### What you should do
Begin at the line below that has "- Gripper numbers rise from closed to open" and stop after the line that has "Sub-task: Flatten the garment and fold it". Please restate only those lines, word for word.

### The input
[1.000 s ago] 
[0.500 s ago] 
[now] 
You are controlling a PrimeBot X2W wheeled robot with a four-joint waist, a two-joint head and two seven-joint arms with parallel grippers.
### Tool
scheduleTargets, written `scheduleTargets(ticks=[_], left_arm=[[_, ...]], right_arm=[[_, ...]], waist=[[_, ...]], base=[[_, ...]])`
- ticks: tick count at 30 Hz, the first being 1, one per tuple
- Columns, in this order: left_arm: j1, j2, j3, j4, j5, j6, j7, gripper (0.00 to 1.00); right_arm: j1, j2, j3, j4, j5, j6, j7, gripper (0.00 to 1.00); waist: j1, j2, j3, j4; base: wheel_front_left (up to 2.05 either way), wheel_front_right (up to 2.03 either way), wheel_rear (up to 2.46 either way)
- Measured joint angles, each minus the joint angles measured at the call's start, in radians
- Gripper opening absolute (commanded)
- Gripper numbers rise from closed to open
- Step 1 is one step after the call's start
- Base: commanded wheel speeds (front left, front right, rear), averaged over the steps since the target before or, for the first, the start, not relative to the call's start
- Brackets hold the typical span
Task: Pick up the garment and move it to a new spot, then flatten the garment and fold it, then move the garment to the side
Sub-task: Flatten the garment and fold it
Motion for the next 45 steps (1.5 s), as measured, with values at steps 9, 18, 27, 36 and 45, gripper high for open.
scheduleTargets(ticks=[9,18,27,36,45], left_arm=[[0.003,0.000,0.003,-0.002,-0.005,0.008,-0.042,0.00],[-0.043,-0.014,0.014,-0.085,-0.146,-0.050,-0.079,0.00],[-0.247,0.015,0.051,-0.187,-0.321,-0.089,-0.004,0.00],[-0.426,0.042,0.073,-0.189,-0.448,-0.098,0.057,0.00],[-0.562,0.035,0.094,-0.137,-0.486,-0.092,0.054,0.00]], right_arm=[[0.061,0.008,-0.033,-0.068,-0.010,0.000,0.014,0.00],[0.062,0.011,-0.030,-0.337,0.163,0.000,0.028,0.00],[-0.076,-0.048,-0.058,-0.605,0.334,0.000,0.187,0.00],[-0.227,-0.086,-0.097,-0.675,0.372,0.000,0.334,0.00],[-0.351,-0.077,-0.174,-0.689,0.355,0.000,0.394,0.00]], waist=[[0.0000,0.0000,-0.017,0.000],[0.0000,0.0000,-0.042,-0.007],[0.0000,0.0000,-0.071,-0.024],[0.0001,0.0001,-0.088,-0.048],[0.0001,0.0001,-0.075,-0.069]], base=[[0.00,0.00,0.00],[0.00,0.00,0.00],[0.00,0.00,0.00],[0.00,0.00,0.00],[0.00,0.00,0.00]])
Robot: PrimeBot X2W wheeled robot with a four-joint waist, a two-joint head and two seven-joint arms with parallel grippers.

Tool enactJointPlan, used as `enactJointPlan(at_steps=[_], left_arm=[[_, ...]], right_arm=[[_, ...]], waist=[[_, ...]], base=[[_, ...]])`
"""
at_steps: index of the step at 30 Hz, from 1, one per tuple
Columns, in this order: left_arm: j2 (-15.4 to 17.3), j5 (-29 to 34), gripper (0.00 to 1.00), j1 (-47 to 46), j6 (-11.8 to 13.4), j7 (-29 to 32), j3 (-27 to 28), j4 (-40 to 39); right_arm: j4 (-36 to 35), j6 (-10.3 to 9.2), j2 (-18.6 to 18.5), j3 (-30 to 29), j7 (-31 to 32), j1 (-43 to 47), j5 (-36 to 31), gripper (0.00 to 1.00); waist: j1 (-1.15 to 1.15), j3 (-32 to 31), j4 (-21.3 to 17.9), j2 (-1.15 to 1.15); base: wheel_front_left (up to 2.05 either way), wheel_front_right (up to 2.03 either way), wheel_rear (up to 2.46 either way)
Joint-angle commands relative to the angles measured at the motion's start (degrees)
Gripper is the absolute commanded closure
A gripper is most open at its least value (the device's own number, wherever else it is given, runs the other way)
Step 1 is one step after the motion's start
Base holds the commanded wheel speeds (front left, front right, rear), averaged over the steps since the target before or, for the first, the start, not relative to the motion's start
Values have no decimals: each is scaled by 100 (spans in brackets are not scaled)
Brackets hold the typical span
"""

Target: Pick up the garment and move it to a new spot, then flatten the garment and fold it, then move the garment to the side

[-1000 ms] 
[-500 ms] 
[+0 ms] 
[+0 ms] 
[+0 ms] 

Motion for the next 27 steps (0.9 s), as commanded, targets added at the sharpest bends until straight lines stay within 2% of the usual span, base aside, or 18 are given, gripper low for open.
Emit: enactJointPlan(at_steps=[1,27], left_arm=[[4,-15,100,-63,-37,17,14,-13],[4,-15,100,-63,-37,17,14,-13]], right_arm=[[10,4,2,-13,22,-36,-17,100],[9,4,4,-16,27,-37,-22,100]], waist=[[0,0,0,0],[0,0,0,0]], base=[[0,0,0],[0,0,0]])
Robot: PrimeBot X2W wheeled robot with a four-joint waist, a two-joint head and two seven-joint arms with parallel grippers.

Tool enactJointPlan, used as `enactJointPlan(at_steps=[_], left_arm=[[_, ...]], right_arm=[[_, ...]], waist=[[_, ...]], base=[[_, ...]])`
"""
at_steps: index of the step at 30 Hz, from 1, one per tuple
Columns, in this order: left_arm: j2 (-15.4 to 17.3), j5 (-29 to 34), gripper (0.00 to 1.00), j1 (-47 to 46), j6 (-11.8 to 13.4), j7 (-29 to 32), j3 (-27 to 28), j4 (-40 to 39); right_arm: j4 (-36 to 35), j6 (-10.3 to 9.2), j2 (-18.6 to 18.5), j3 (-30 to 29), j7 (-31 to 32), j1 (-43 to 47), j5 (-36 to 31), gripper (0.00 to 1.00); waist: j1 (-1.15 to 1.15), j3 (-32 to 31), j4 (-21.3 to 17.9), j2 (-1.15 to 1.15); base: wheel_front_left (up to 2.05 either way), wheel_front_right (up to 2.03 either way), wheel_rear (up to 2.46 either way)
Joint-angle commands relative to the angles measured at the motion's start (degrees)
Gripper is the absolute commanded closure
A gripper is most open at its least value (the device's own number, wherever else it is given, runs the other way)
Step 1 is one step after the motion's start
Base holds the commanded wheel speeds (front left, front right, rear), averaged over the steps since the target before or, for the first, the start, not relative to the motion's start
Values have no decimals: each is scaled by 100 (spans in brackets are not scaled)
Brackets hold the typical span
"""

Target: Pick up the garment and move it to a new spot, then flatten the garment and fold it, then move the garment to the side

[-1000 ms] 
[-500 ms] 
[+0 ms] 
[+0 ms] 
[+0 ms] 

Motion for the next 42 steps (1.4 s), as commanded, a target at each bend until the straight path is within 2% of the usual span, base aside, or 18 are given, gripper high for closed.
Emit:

### The answer
- Gripper numbers rise from closed to open
- Step 1 is one step after the call's start
- Base: commanded wheel speeds (front left, front right, rear), averaged over the steps since the target before or, for the first, the start, not relative to the call's start
- Brackets hold the typical span
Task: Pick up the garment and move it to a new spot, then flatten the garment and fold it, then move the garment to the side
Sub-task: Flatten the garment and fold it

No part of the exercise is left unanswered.